La puissance est redevenue centrale dans le fonctionnement du monde où le conflictuel et le guerrier sont désormais la norme, le néolibéralisme et l’individualisme remettent en cause les équilibres traditionnels. D’où le besoin de réfléchir sur la perception de ce qu’est la puissance aujourd’hui. Trop souvent, les États et leurs opinions ont une vision imaginaire de la réalité géopolitique, surestimant leurs capacités réelles.
La guerre des puissances des imaginaires nationaux : réflexions sur ce moment post-clausewitzien
Power Struggles and National Fantasies: Reflections on a Post-Clausewitzian Moment
Possession of power is once again central to a world in which conflict and the warrior have become the norm, and in which neo-liberalism and individualism are challenging traditional power balances. We should reflect on what today’s perception of power really is: all too often countries, and the opinions they engender, offer a make-believe vision of geopolitical reality which over-estimates their true capabilities.
Le monde est devenu conflictuel et guerrier. Les opinions publiques et classes dirigeantes, surtout en Occident, n’y sont pas préparées. Cela tient à des raisons matérielles, morales et à un désarroi intellectuel. C’est que les cadres de pensées économicistes et technicistes dominants n’ont pas pu conjurer ce qui advient et réussit à le penser. Ainsi, dans le domaine militaire, on peine à analyser la nouvelle période. Dans ce long tournant de siècle, on assiste à un renversement. Le front arrière devient la ligne de front. La conquête militaire des territoires dépend désormais de la conquête des esprits. C’est que l’influence et la puissance des nations dépendent en dernier ressort, non pas tant de la puissance prodigieuse matérielle et technologique mais de la solidité et durabilité du lien entre gouvernants et gouvernés. La guerre est l’affrontement de puissances des imaginaires nationaux. Voilà ce qui la relie à la paix, sous la conduite du politique.
Je vais, pour des raisons de place, énoncer à grands traits ce qui agit les peuples, caractérise la nouvelle période, le fondement des puissances des imaginaires nationaux, les formes actuelles de leurs confrontations et au travers du cas français ; sa puissance imaginaire à l’épreuve de la guerre en Ukraine.
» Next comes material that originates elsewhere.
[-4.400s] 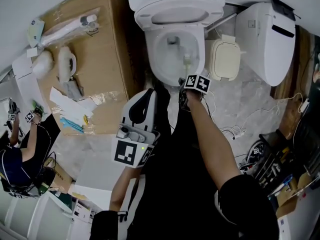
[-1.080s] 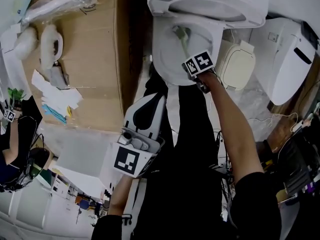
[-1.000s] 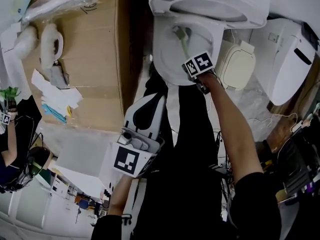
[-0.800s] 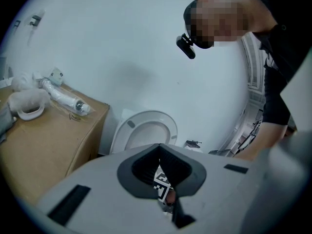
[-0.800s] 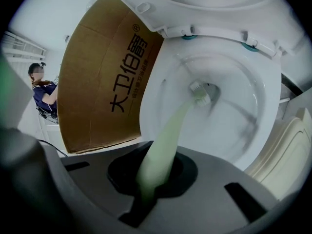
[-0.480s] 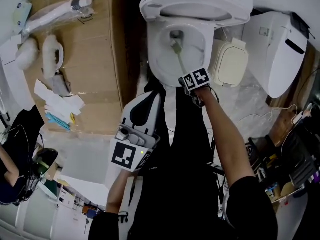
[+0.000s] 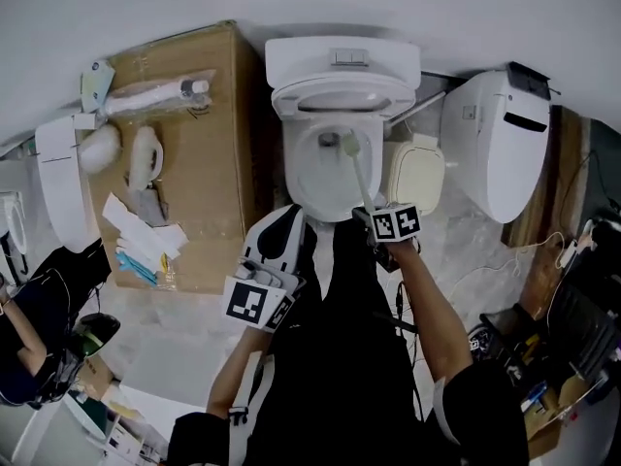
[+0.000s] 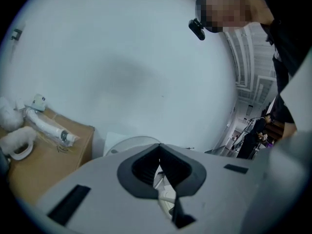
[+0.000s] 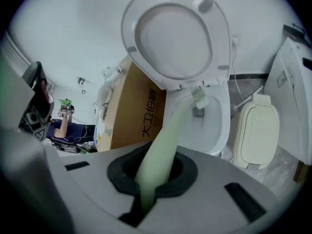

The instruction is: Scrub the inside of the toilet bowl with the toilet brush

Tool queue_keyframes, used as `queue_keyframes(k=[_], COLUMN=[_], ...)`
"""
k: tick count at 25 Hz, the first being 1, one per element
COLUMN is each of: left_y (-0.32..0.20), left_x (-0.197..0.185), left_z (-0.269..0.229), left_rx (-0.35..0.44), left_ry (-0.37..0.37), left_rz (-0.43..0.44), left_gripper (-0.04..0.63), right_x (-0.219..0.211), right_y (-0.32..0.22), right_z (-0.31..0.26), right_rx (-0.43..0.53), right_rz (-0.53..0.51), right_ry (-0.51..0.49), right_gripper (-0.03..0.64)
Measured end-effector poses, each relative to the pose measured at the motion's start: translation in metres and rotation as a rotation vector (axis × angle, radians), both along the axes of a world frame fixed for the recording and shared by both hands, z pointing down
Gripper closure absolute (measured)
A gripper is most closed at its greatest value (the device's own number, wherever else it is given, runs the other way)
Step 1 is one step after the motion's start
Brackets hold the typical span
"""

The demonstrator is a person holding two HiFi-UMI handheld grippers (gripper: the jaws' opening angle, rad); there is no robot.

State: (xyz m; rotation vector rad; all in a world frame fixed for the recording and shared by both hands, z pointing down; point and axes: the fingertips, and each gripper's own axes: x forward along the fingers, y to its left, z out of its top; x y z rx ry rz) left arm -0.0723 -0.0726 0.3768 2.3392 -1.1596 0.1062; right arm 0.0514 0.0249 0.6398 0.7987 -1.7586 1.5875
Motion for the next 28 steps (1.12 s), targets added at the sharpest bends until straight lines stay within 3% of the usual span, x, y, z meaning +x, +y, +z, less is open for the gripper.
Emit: queue_keyframes(k=[8, 11, 14, 19, 28], left_y=[-0.003, -0.003, -0.002, 0.009, 0.007], left_x=[0.027, 0.040, 0.052, 0.064, 0.067], left_z=[-0.089, -0.119, -0.144, -0.167, -0.192], left_rx=[0.112, 0.161, 0.203, 0.243, 0.310], left_ry=[0.009, 0.004, 0.006, 0.002, -0.012], left_rz=[0.011, 0.022, 0.036, 0.055, 0.039], left_gripper=[0.588, 0.588, 0.588, 0.588, 0.588], right_x=[0.027, 0.033, 0.033, 0.040, 0.044], right_y=[-0.020, -0.019, -0.004, 0.011, -0.029], right_z=[-0.165, -0.214, -0.247, -0.296, -0.359], right_rx=[0.249, 0.300, 0.314, 0.415, 0.628], right_rz=[0.087, 0.117, 0.100, 0.104, 0.218], right_ry=[-0.048, -0.095, -0.111, -0.130, -0.151], right_gripper=[0.598, 0.598, 0.598, 0.598, 0.598])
Néolibéralisme, retour des guerres et puissances imaginaires
Les guerres asymétriques et les progrès technologiques en matière de guerre de l’information et cyberguerres ne sont pas tant les causes de ce qui advient en matière militaire, que les révélateurs et amplificateurs d’un mécanisme latent, caché et profond de ce qui agit les communautés humaines, civilisations et nations depuis leurs origines perturbées par les singularités de la mondialisation actuelle qui entraîne en réaction le retour des guerres. Chaque peuple est mû par un inconscient collectif, un imaginaire pérenne ; une façon de voir, d’être et de faire qui prend des formes religieuses, politiques, sociales et géopolitiques variables pour s’adapter au réel.